TASK ITEM:
Only one stretch of the records below should be repeated. It starts with the line containing "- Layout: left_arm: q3" and goes on through the line containing "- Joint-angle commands", exactly as written.
[[ EXTRACTED INFORMATION open ]]
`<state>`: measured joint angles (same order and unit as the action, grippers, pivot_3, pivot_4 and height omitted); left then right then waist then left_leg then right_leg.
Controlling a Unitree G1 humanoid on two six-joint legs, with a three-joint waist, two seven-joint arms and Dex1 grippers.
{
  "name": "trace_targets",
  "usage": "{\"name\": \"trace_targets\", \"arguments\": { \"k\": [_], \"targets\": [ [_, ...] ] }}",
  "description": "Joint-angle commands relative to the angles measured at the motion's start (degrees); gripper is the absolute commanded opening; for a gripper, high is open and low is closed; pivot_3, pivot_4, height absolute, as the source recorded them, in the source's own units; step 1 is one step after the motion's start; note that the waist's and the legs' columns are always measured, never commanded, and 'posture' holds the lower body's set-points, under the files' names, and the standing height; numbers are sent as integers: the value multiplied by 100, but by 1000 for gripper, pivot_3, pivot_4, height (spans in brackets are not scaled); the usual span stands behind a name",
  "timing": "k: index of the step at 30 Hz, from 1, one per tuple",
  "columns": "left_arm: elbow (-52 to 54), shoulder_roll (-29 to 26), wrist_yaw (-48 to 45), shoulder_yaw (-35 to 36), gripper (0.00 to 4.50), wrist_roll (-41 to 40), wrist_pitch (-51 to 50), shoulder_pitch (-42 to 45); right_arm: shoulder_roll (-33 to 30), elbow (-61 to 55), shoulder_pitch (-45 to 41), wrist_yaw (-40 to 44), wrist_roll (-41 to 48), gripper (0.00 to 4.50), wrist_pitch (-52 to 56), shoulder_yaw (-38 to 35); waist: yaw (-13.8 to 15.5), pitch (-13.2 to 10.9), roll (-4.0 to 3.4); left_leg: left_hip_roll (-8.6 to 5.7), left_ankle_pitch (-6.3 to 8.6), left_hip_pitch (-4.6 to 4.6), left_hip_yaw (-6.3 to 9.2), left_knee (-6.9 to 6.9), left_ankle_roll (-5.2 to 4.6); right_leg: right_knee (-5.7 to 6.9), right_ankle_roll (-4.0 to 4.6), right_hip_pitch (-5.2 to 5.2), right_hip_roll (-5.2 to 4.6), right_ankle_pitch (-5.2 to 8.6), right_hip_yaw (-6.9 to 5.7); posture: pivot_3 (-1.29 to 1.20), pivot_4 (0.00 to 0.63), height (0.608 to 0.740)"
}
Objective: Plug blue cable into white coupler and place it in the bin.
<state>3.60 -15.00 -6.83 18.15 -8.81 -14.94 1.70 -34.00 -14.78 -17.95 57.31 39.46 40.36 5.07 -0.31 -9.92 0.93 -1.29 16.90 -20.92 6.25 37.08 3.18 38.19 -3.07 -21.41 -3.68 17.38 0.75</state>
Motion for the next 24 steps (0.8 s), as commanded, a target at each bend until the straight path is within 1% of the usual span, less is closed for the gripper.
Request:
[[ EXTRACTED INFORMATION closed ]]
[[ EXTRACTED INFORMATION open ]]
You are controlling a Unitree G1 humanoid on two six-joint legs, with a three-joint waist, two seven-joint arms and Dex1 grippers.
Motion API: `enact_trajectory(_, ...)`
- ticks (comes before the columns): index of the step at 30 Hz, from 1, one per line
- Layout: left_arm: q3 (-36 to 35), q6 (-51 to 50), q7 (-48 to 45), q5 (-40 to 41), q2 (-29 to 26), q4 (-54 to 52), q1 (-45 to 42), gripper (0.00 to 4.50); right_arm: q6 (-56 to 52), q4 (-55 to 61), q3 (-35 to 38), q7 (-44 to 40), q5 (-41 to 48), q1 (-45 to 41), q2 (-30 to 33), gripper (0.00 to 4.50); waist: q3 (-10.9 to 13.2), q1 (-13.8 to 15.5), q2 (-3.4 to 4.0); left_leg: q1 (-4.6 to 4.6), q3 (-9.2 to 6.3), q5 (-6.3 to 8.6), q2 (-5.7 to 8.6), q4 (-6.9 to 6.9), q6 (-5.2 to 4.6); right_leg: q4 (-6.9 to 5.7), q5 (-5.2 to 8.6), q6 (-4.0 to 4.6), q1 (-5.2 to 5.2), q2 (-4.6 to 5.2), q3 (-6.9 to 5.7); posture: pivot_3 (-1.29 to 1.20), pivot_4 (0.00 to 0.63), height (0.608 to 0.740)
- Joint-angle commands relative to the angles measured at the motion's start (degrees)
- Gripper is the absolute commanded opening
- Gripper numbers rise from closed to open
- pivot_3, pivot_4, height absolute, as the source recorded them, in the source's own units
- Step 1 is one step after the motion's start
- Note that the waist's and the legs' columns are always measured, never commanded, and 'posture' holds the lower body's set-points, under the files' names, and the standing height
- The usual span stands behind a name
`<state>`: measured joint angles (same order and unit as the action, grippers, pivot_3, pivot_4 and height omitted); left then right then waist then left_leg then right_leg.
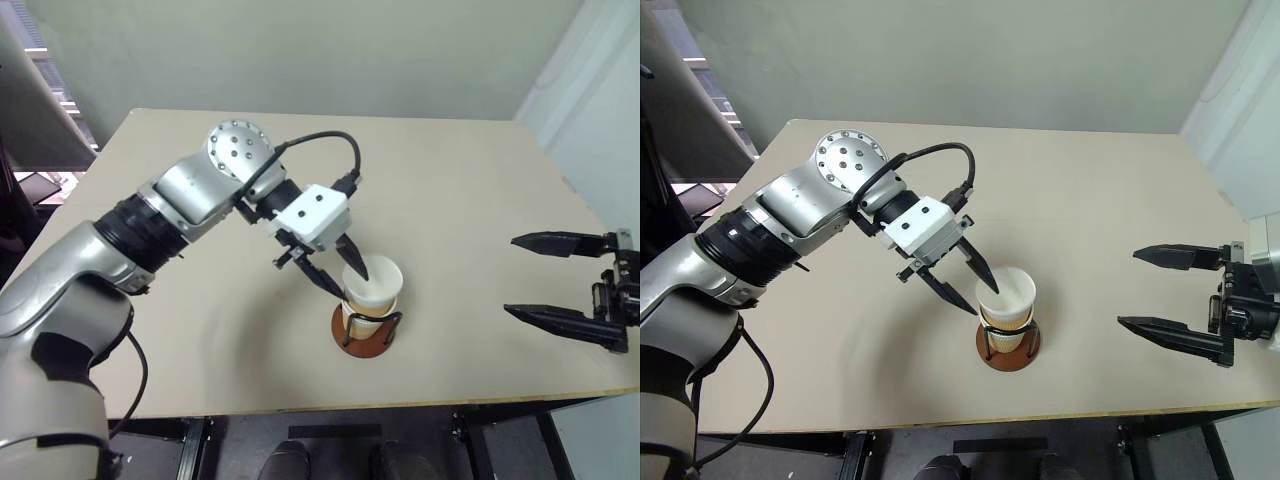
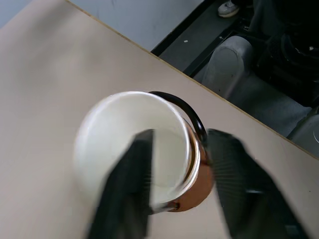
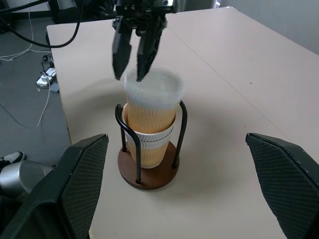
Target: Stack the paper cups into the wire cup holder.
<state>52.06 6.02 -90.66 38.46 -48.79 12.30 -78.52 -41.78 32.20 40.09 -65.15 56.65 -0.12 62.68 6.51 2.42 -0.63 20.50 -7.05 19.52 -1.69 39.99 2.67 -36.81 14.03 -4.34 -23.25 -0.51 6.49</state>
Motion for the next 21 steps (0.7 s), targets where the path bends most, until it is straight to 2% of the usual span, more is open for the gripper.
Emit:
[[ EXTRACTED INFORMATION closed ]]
TASK ANSWER:
- Layout: left_arm: q3 (-36 to 35), q6 (-51 to 50), q7 (-48 to 45), q5 (-40 to 41), q2 (-29 to 26), q4 (-54 to 52), q1 (-45 to 42), gripper (0.00 to 4.50); right_arm: q6 (-56 to 52), q4 (-55 to 61), q3 (-35 to 38), q7 (-44 to 40), q5 (-41 to 48), q1 (-45 to 41), q2 (-30 to 33), gripper (0.00 to 4.50); waist: q3 (-10.9 to 13.2), q1 (-13.8 to 15.5), q2 (-3.4 to 4.0); left_leg: q1 (-4.6 to 4.6), q3 (-9.2 to 6.3), q5 (-6.3 to 8.6), q2 (-5.7 to 8.6), q4 (-6.9 to 6.9), q6 (-5.2 to 4.6); right_leg: q4 (-6.9 to 5.7), q5 (-5.2 to 8.6), q6 (-4.0 to 4.6), q1 (-5.2 to 5.2), q2 (-4.6 to 5.2), q3 (-6.9 to 5.7); posture: pivot_3 (-1.29 to 1.20), pivot_4 (0.00 to 0.63), height (0.608 to 0.740)
- Joint-angle commands relative to the angles measured at the motion's start (degrees)

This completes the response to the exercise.